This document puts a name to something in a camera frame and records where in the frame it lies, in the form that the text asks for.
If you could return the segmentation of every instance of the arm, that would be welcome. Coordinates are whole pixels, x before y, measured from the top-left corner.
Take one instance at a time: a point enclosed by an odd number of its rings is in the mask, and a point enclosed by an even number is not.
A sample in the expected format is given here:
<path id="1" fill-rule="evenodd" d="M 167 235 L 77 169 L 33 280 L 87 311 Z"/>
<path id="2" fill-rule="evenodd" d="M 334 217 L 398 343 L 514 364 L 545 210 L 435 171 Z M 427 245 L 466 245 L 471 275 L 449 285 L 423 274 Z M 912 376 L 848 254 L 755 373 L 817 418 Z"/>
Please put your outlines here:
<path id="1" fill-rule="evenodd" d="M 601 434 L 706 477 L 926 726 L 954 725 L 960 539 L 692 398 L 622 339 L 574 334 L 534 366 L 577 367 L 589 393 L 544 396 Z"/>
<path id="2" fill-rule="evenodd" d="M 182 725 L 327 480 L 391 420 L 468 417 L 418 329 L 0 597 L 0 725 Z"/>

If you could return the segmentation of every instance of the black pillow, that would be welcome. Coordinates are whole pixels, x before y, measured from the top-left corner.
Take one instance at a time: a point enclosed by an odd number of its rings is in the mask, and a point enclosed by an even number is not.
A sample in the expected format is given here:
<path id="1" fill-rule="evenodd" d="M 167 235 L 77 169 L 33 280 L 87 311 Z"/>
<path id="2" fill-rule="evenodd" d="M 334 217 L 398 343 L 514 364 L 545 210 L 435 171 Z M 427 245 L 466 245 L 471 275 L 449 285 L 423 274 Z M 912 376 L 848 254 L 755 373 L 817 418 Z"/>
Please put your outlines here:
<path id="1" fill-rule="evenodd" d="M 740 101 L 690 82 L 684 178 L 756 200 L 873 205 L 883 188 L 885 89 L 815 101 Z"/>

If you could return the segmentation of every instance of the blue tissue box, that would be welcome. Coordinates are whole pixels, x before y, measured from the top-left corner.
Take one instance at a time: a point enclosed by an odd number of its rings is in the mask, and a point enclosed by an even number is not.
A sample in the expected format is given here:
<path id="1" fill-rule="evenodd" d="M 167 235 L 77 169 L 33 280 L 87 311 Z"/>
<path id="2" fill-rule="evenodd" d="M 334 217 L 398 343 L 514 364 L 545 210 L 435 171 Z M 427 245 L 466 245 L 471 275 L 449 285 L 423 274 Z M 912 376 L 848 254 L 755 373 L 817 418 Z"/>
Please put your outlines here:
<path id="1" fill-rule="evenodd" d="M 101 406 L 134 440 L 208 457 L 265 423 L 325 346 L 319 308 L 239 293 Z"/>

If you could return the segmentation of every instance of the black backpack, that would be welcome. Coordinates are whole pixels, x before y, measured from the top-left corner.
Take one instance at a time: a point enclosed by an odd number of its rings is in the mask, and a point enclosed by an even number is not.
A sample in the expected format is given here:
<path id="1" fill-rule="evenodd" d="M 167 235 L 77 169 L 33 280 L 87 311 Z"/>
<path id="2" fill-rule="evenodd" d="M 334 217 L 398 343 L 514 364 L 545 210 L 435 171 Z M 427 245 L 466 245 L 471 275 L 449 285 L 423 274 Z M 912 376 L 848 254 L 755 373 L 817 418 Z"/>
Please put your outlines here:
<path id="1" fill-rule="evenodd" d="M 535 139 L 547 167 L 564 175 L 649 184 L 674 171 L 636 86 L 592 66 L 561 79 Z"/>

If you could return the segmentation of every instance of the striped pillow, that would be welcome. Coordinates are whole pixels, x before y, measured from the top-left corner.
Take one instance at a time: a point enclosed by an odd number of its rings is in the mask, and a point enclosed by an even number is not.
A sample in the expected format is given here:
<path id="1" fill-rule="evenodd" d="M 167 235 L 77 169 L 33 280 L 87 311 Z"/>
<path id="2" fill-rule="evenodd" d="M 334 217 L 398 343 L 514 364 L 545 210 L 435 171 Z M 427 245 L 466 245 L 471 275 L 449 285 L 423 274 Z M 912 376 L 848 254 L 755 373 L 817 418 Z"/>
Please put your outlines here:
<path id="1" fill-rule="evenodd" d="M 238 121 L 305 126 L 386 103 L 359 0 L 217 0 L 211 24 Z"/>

-*-

◆ ACTIVITY: What lines in the data hold the word "every"? Return them.

◆ SOLUTION TO THIS TASK:
If you could return the segmentation of every instance of the arm, that would be welcome. Coordinates are whole pixels, x before y, measured from the top-left corner.
If you could return the segmentation of every instance of the black pillow, that would be welcome. Coordinates are whole pixels, x before y, measured from the top-left corner.
If you could return the segmentation of every instance of the blue tissue box, that would be welcome. Coordinates are whole pixels, x before y, measured from the top-left corner.
If you could return the segmentation of every instance of the black backpack, that would be welcome. Coordinates are whole pixels, x before y, measured from the top-left corner.
If you could return the segmentation of every instance of the striped pillow, that would be welcome. Coordinates are whole pixels, x before y, measured from the top-left corner.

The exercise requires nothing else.